While the world focused on a deal to reduce emissions, another international initiative was quietly signed at the Paris climate conference, highlighting a critical but little known climate solution: soil.

In the first few days of COP21, in a standing-room-only crowd of 300+ delegates, French Minister of Agriculture Stéphane Le Foll championed the signing of a visionary initiative to increase the organic carbon level of agricultural soils by 0.4 percent each year.

According to the signatories from more than 25 countries—including France, Australia, Mexico, Germany and Japan—and hundreds of food, agriculture and research organizations, regenerative agricultural practices that store excess carbon in the soil have the potential to cool the planet and feed the world.

The 4/1000 Initiative: Soils for Food Security and Climate, consists of a voluntary action plan under the Lima-Paris Action Agenda (LPAA), backed up by an ambitious research program. It aims to show that food security and combating climate change are complementary. It also positions our farmers as the pioneering climate heroes of our generation.

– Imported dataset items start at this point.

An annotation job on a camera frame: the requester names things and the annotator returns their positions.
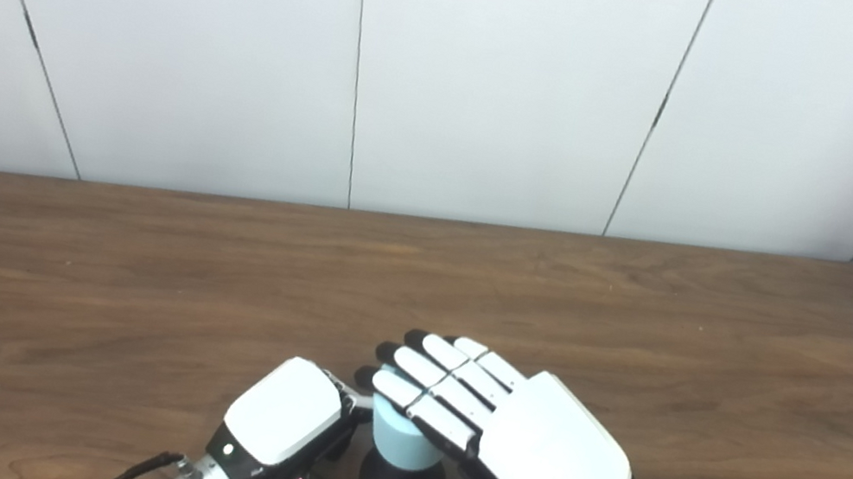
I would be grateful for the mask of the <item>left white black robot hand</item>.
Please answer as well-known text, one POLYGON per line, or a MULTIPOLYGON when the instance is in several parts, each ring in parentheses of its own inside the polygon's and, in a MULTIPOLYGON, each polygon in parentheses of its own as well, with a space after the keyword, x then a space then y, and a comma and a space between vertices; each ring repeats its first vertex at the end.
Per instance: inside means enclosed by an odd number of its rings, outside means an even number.
POLYGON ((192 479, 323 479, 313 469, 343 456, 371 423, 372 404, 313 361, 290 357, 228 406, 192 479))

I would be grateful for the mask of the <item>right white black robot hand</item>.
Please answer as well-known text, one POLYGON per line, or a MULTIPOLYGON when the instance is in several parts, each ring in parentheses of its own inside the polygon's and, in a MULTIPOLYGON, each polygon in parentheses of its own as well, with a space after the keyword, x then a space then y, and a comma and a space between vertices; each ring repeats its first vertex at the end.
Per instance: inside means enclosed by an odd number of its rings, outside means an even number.
POLYGON ((625 451, 555 375, 523 375, 468 336, 413 329, 354 373, 463 479, 633 479, 625 451))

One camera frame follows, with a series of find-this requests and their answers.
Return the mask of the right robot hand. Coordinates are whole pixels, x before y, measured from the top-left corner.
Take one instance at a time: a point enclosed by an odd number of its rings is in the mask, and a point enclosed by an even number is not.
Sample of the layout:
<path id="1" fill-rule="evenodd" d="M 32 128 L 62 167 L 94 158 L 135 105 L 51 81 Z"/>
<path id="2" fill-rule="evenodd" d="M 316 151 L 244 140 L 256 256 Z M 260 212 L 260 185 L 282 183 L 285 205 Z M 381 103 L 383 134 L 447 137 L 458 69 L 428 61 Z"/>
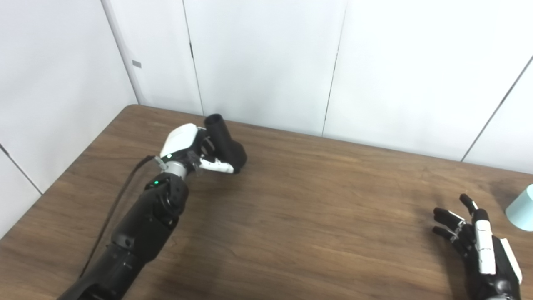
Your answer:
<path id="1" fill-rule="evenodd" d="M 435 207 L 440 224 L 432 232 L 449 241 L 465 269 L 465 289 L 470 300 L 521 300 L 522 272 L 508 239 L 493 234 L 488 212 L 468 195 L 459 196 L 471 221 Z"/>

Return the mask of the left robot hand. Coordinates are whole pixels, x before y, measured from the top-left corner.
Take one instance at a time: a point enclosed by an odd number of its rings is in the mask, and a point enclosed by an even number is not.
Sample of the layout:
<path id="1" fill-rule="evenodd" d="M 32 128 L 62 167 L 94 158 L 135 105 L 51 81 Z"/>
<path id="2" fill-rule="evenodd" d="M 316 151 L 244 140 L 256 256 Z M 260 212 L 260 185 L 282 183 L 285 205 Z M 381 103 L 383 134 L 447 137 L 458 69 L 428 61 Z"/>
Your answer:
<path id="1" fill-rule="evenodd" d="M 162 171 L 185 180 L 192 172 L 202 170 L 236 173 L 230 163 L 215 156 L 215 146 L 208 131 L 192 123 L 174 129 L 166 138 L 160 152 Z"/>

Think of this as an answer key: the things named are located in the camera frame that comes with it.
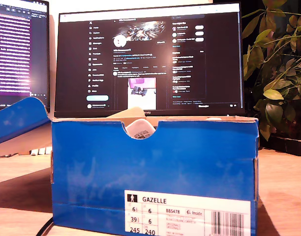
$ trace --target social media webpage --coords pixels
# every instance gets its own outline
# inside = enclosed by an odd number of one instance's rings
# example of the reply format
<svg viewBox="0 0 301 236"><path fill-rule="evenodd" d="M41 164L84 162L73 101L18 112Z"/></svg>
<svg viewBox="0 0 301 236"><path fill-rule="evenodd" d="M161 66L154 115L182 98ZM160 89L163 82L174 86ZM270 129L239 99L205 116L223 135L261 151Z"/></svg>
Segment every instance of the social media webpage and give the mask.
<svg viewBox="0 0 301 236"><path fill-rule="evenodd" d="M238 12L75 22L68 16L59 26L59 116L107 116L136 106L152 115L242 108Z"/></svg>

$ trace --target image thumbnail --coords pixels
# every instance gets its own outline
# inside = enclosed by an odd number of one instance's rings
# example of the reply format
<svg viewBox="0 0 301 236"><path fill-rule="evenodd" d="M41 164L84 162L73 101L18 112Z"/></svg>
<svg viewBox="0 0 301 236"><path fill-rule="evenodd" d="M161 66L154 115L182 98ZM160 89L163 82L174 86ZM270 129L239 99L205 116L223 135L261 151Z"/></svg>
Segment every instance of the image thumbnail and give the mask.
<svg viewBox="0 0 301 236"><path fill-rule="evenodd" d="M132 23L120 28L115 37L122 35L126 38L126 41L148 41L157 38L165 29L165 21Z"/></svg>
<svg viewBox="0 0 301 236"><path fill-rule="evenodd" d="M127 106L156 110L156 78L128 79Z"/></svg>

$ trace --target wall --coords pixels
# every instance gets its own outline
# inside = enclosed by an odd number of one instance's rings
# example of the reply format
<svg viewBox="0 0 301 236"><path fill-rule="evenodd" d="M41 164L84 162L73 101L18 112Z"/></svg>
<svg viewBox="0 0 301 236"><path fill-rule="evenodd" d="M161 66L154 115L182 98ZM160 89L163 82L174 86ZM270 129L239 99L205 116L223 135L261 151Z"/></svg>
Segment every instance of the wall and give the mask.
<svg viewBox="0 0 301 236"><path fill-rule="evenodd" d="M50 118L54 114L59 13L212 3L213 0L48 0L50 5Z"/></svg>

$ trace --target monitor bezel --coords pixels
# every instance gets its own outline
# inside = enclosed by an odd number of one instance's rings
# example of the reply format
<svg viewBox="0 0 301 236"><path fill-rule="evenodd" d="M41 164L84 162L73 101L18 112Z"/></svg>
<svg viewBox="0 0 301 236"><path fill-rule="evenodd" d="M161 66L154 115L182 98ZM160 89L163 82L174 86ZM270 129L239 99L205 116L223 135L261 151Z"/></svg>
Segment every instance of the monitor bezel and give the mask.
<svg viewBox="0 0 301 236"><path fill-rule="evenodd" d="M47 86L48 86L48 97L47 97L47 104L44 104L47 112L50 112L50 8L49 2L45 0L39 0L38 2L44 3L47 6Z"/></svg>
<svg viewBox="0 0 301 236"><path fill-rule="evenodd" d="M141 10L141 9L159 9L159 8L171 8L171 7L187 7L187 6L206 6L206 5L223 5L223 4L239 4L239 17L240 17L240 64L241 64L241 89L242 89L242 108L237 107L232 108L222 108L222 112L214 112L208 110L145 110L146 116L244 116L245 115L245 103L244 103L244 75L243 75L243 47L242 47L242 23L241 23L241 2L222 2L222 3L204 3L204 4L186 4L186 5L169 5L169 6L158 6L158 7L140 7L140 8L127 8L127 9L110 9L110 10L97 10L97 11L79 11L79 12L63 12L59 13L58 18L58 37L57 37L57 47L60 44L60 17L61 15L67 14L78 14L78 13L99 13L99 12L118 12L118 11L128 11L128 10ZM54 117L56 118L103 118L111 116L121 111L56 111L56 96L55 94L55 108Z"/></svg>

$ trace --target barcode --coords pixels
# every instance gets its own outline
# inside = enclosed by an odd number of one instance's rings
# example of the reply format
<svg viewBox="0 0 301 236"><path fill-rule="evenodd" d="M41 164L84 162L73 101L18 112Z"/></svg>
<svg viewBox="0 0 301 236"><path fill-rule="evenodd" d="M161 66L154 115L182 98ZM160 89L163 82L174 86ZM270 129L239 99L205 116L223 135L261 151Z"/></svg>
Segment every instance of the barcode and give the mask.
<svg viewBox="0 0 301 236"><path fill-rule="evenodd" d="M242 214L212 211L211 226L215 236L244 236Z"/></svg>

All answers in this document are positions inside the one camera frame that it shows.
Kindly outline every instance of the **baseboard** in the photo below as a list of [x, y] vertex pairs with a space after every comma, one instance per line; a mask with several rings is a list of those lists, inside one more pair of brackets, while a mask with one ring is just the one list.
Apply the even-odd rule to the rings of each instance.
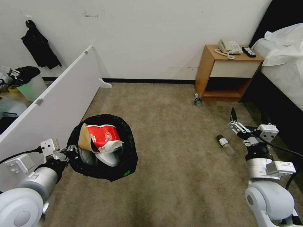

“The conclusion is simple,” said Le Foll in a statement at COP21. “If we can store the equivalent of 4 per 1000 (tons of carbon) in farmland soils, we are capable of storing all man-made emissions on the planet today.”

“This is the most exciting news to come out of COP21,” said Andre Leu, president of IFOAM—Organics International. “By launching this initiative, the French government has validated the work of scientists, farmers and ranchers who have demonstrated the power of organic regenerative agriculture to restore the soil’s natural ability to draw down and sequester carbon.”

 

Climate Central:

The world has lost a third of its arable land due to erosion or pollution in the past 40 years, with potentially disastrous consequences as global demand for food soars, scientists have warned.

New research has calculated that nearly 33 percent of the world’s adequate or high-quality food-producing land has been lost at a rate that far outstrips the pace of natural processes to replace diminished soil.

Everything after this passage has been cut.